La Comuna de París by Louise Michel

La Comuna de París by Louise Michel

autor:Louise Michel [Michel, Louise]
La lengua: spa
Format: epub
Tags: Crónica, Historia, Memorias
editor: ePubLibre
publicado: 1897-12-31T16:00:00+00:00


Así, decía Le Mot d’Ordre, los numerosos heridos que llenan los hospitales de Versalles fingían estar heridos; aquellos que enterraban después del combate fingían estar muertos, según quería la lógica del sangriento Pulgarcito, que cubría París de fuego y de metralla y anunciaba en sus circulares o editaba en sus periódicos que París no era bombardeado.[71]

Al capitán Bourgouin le mataron cuando atacaba la barricada del puente de Neuilly. Fue una pérdida para la Comuna.

Dombrowski contaba apenas con dos o tres mil hombres, e incluso menos, para aguantar el continuo asalto de más de diez mil del ejército regular.

El general Wolf, que hacía la guerra a la manera de los Weyler de hoy, mandó cercar una casa en la que se encontraban doscientos federados, que fueron sorprendidos y degollados.

En el parque de Neuilly se oía incesantemente la granizada de balas a través de las ramas, con ese ruido de las tormentas de verano que conocemos tan bien. La ilusión era tal que se creíamos sentir la humedad aun a sabiendas de que era la metralla.

Hubo en la barricada Peyronnet, cerca de la casa donde estaba Dombrowski con su Estado Mayor, verdaderos diluvios de artillería versallesa. Ciertas noches, hubiéramos dicho que la tierra temblaba y que un océano caía del cielo.

Una noche que los camaradas quisieron que me fuera a descansar, vi cerca de la barricada una iglesia protestante abandonada con un órgano que solo tenía dos o tres notas inutilizadas. Estaba allí muy divertida cuando de pronto aparecieron un capitán de federados con tres o cuatro hombres furiosos.

—¡Vaya! me dijo, ¿Es usted la que atrae así los obuses sobre la barricada? Venía para fusilar a quien actuaba así.

De este modo terminó mi ensayo de armonía imitativa de la danza de las bombas.

En el parque, delante de algunas casas, había pianos abandonados; algunos todavía enteros y en buen estado, a pesar de estar expuestos a la humedad. Jamás comprendí por qué los habían dejado fuera y no dentro.

En la barricada Neuilly, reventada por los obuses, hubo heridas horribles: hombres con los brazos arrancados hasta detrás de la espalda dejando el omóplato al descubierto, otros con el pecho agujereado o arrancada la mandíbula.

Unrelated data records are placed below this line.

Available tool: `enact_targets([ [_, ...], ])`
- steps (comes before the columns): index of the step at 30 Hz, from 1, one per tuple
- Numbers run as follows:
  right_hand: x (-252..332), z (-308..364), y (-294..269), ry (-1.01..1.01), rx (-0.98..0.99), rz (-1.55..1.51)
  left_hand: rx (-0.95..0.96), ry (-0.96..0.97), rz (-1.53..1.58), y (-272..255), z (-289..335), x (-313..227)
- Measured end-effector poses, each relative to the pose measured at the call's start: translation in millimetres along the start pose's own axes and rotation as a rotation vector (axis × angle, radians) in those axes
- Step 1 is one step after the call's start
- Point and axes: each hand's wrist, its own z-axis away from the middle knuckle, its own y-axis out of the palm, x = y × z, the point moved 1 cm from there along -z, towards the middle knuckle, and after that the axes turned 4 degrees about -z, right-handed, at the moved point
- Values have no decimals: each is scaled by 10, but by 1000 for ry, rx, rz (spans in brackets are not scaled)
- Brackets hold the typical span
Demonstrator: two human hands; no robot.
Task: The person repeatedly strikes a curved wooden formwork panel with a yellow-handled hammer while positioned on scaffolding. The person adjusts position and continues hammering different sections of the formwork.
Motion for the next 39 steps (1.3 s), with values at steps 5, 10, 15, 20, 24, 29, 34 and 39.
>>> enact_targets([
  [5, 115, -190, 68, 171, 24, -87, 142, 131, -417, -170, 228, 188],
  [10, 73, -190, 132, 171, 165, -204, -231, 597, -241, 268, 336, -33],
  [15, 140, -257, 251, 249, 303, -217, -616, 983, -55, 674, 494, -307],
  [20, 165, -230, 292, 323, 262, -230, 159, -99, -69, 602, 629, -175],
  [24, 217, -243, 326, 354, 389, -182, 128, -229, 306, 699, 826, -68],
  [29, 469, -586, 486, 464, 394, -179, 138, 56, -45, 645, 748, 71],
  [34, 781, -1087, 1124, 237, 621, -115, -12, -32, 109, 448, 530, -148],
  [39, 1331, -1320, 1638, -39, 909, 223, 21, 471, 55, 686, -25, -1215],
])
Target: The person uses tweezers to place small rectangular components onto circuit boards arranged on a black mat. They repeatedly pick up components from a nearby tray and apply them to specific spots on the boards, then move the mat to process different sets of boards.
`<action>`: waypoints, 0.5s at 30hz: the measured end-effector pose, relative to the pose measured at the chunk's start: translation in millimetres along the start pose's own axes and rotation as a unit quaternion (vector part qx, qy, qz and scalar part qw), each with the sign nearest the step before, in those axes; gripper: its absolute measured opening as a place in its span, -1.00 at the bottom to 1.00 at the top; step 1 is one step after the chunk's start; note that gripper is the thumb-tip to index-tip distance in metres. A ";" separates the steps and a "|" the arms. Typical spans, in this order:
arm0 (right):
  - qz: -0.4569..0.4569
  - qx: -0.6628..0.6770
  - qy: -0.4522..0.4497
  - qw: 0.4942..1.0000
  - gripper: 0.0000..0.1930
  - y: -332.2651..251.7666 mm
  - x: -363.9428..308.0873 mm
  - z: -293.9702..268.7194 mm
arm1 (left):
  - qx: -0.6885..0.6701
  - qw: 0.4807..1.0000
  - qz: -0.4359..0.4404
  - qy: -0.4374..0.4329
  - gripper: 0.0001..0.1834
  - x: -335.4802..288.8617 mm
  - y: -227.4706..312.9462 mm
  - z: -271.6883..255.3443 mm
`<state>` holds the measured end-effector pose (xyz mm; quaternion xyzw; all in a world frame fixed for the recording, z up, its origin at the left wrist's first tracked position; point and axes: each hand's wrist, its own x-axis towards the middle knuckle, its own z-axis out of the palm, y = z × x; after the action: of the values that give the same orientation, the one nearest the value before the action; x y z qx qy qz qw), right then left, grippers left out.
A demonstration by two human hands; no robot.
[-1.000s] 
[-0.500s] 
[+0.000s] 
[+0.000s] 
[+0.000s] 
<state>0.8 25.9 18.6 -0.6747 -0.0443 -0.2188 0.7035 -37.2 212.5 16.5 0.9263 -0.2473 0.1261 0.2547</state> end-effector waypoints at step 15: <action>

Les curaban sin esperanza. Los que tenían aún voz, decían: ¡Viva la Comuna! antes de morir. Jamás he visto heridas tan horribles.

En Neuilly, en ciertos lugares, estábamos cerquísima de los versalleses del puesto de Henri Place, y se les oía hablar.

Fernández, la señora Danguet y Mariani habían venido. Habíamos hecho un puesto de socorro ambulante, cerca de la barricada Peyronnet, frente al Estado Mayor; los menos graves quedaban allí, a los otros se les conducía a los grandes hospitales de campaña, según decisión de los médicos; pero una primera cura salvó a un gran número. En medio de la tragedia había, como en todas partes, cosas grotescas.

Un campesino de Neuilly había sembrado en el invernadero unos melones que vigilaba, de pie junto a su bancal, como si hubiera podido preservarlos de los obuses. Hubo que llevárselo a la fuerza y destruir el invernadero que tenía ya los cristales rotos, para impedirle que volviera.